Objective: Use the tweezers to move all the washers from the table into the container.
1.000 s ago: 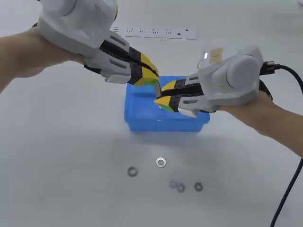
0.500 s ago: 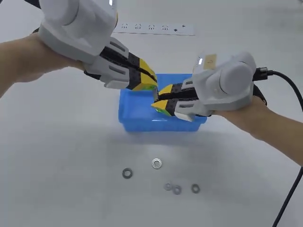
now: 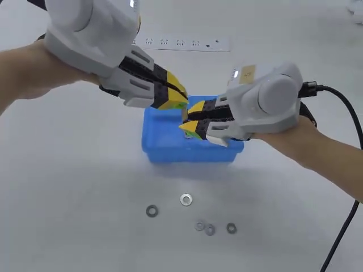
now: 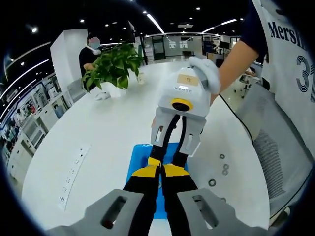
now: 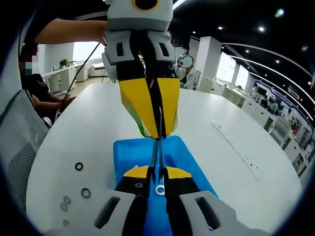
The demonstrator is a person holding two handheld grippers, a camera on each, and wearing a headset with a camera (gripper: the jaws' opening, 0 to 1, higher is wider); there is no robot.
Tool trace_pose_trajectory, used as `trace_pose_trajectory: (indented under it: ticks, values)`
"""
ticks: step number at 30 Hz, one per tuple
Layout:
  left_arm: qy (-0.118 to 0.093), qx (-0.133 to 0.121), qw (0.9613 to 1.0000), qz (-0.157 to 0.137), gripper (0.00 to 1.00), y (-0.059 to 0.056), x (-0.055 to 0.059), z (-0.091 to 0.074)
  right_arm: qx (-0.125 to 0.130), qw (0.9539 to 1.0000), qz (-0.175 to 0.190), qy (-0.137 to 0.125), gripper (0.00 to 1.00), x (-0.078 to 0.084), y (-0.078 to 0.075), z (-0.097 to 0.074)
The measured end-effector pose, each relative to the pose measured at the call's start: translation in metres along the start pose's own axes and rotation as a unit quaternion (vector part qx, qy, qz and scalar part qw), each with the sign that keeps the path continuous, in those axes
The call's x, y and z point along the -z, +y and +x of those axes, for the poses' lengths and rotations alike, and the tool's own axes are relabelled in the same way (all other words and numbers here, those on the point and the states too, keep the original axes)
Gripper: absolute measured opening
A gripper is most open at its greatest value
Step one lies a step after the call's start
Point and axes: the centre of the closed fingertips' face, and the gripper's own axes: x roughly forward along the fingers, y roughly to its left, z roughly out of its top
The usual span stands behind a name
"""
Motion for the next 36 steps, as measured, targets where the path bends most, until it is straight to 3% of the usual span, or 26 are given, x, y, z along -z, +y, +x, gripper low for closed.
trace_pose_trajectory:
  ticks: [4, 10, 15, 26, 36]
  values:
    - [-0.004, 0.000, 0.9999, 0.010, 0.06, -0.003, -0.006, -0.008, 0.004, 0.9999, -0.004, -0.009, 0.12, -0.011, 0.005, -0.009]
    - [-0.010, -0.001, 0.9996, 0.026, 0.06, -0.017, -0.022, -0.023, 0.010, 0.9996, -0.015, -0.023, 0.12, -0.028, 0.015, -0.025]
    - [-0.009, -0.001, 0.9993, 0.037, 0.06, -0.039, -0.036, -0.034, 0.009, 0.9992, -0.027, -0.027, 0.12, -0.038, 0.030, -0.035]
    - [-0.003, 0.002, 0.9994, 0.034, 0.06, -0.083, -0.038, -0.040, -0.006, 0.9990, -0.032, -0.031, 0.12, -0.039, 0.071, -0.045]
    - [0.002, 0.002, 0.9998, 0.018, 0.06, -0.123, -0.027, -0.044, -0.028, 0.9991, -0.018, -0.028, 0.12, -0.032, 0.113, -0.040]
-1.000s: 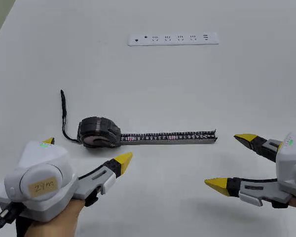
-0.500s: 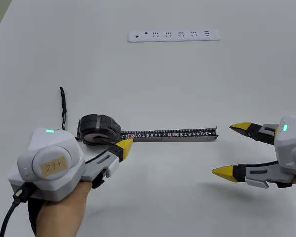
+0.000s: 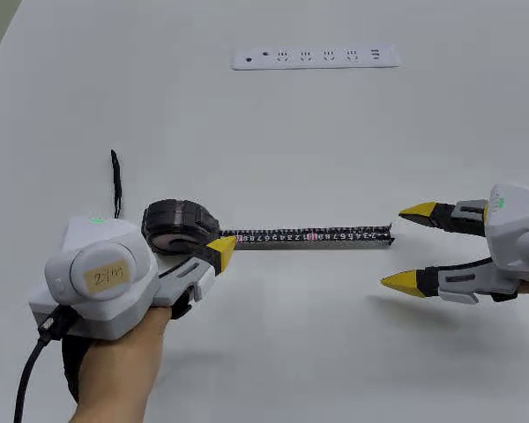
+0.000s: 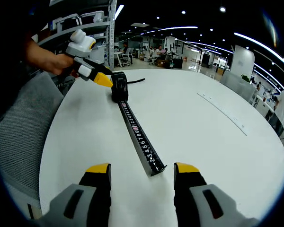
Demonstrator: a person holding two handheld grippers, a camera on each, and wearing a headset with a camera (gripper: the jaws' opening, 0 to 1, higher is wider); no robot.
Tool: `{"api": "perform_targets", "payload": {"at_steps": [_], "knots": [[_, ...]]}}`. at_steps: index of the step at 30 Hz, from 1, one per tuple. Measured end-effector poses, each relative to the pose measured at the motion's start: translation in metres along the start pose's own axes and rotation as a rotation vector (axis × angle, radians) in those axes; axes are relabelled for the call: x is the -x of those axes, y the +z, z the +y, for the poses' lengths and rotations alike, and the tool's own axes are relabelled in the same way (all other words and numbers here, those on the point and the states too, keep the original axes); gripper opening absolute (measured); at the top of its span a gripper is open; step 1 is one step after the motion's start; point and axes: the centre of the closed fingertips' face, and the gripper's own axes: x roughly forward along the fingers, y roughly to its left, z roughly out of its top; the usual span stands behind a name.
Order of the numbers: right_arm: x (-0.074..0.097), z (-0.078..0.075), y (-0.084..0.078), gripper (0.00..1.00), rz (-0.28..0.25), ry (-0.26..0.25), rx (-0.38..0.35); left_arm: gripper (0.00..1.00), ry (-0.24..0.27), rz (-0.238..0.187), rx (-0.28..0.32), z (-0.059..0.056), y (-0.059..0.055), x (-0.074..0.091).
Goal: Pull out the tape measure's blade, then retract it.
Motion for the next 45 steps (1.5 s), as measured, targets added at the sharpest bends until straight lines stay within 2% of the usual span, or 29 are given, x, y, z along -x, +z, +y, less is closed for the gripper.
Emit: {"api": "perform_targets", "payload": {"at_steps": [2,3,12,26,28,33,45], "knots": [[0.0,0.0,0.0,0.48,-0.001,0.002,0.002,0.8,0.0,0.001,0.001,0.0,0.0,0.0],[-0.007,-0.009,0.001,0.48,-0.002,0.04,0.046,0.8,0.012,0.007,0.009,0.002,0.0,-0.004],[-0.015,-0.016,-0.001,0.33,0.009,0.101,0.106,0.76,0.024,0.016,0.012,0.003,0.0,-0.01],[-0.022,-0.021,-0.007,0.22,0.027,0.168,0.134,0.71,0.058,0.016,0.031,0.009,0.005,-0.017],[-0.023,-0.021,-0.008,0.18,0.03,0.171,0.139,0.7,0.06,0.022,0.034,0.009,0.004,-0.019],[-0.024,-0.021,-0.012,0.15,0.039,0.17,0.151,0.67,0.062,0.041,0.043,0.009,0.0,-0.022],[-0.025,-0.02,-0.013,0.13,0.04,0.189,0.191,0.63,0.076,0.07,0.06,0.006,-0.007,-0.029]]}}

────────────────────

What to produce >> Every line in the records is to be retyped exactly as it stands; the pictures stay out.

Result below >>
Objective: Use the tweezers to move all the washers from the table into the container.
1.000 s ago: 
0.500 s ago: 
now: 
now: 
now: 
The demonstrator is a person holding two handheld grippers, a camera on each, and wearing a headset with a camera (gripper: the jaws' opening, 0 to 1, higher is wider); there is no robot.
Tool trace_pose_trajectory, used as `trace_pose_trajectory: (indented under it: ticks, values)`
"""
ticks: step number at 30 Hz, one per tuple
Layout:
  left_arm: qy (-0.118 to 0.093), qx (-0.133 to 0.121), qw (0.9613 to 1.0000), qz (-0.157 to 0.137), gripper (0.00 to 1.00), y (-0.059 to 0.056), x (-0.055 to 0.059), z (-0.091 to 0.074)
  right_arm: qx (-0.125 to 0.130), qw (0.9539 to 1.0000), qz (-0.175 to 0.190), qy (-0.137 to 0.125), gripper (0.00 to 1.00), x (-0.078 to 0.084), y (-0.078 to 0.075), z (-0.097 to 0.074)
The measured end-effector pose, each relative to the pose measured at the call's start: translation in metres along the start pose's own axes and rotation as a unit quaternion (vector part qx, qy, qz and scalar part qw), each with the sign that keeps the path continuous, in those axes
The call's x, y and z point along the -z, +y and +x of those axes, for the poses' lengths and rotations alike, and the tool's own axes are relabelled in the same way (all other words and numbers here, those on the point and the states too, keep the original axes)
Gripper: absolute measured opening
A gripper is most open at its greatest value
Step one lies a step after the call's start
Point and axes: the centre of the closed fingertips' face, and the gripper's own axes: x roughly forward along the fingers, y roughly to its left, z roughly out of its top
The usual span stands behind a name
"""
Motion for the next 36 steps, as measured, targets where the path bends most, until it is straight to 3% of the usual span, or 26 are given, x, y, z along -z, +y, +x, gripper low for closed.
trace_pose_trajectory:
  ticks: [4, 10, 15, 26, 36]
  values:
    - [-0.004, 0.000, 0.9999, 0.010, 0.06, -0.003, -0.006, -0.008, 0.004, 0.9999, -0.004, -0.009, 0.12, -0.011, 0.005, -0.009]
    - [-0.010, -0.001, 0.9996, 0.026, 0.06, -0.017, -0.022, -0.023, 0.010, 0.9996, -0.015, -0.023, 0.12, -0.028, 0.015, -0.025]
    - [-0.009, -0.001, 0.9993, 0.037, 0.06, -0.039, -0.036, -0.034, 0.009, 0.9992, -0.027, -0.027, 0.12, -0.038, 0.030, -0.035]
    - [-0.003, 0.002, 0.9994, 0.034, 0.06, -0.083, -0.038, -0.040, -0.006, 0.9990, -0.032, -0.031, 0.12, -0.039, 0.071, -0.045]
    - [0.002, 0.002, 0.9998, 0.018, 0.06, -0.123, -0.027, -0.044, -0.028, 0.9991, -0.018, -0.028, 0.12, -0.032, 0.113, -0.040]
-1.000s: 
-0.500s: 
+0.000s: 
+0.000s: 
Demonstrator: a person holding two handheld grippers, a camera on each, and wearing a headset with a camera (gripper: the jaws' opening, 0 to 1, higher is wider); no robot.
Tool: `{"api": "perform_targets", "payload": {"at_steps": [_], "knots": [[_, ...]]}}`. at_steps: index of the step at 30 Hz, from 1, one per tuple. Measured end-effector poses, each relative to the pose measured at the motion's start: translation in metres along the start pose's own axes and rotation as a rotation vector (axis × angle, radians) in those axes; axes are relabelled for the call: x is the -x of those axes, y the +z, z the +y, for the poses' lengths and rotations alike, and the tool's own axes are relabelled in the same way (all other words and numbers here, those on the point and the states too, keep the original axes); gripper opening absolute (measured); at the top of its span a gripper is open; step 1 is one step after the motion's start; point and axes: the centre of the closed fingertips' face, and the gripper's own axes: x roughly forward along the fingers, y roughly to its left, z roughly out of its top; the usual span stands behind a name.
Order of the numbers: right_arm: x (-0.074..0.097), z (-0.078..0.075), y (-0.084..0.078), gripper (0.00..1.00), rz (-0.28..0.25), ry (-0.26..0.25), rx (-0.38..0.35); left_arm: gripper (0.00..1.00), ry (-0.24..0.27), rz (-0.238..0.187), rx (-0.28..0.32), z (-0.059..0.056), y (-0.059..0.055), x (-0.074..0.091).
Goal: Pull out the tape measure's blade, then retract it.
Motion for the next 45 steps (1.5 s), as measured, targets added at the sharpest bends until straight lines stay within 2% of the usual span, or 29 are given, x, y, z along -x, +z, +y, less is closed for the gripper.
Emit: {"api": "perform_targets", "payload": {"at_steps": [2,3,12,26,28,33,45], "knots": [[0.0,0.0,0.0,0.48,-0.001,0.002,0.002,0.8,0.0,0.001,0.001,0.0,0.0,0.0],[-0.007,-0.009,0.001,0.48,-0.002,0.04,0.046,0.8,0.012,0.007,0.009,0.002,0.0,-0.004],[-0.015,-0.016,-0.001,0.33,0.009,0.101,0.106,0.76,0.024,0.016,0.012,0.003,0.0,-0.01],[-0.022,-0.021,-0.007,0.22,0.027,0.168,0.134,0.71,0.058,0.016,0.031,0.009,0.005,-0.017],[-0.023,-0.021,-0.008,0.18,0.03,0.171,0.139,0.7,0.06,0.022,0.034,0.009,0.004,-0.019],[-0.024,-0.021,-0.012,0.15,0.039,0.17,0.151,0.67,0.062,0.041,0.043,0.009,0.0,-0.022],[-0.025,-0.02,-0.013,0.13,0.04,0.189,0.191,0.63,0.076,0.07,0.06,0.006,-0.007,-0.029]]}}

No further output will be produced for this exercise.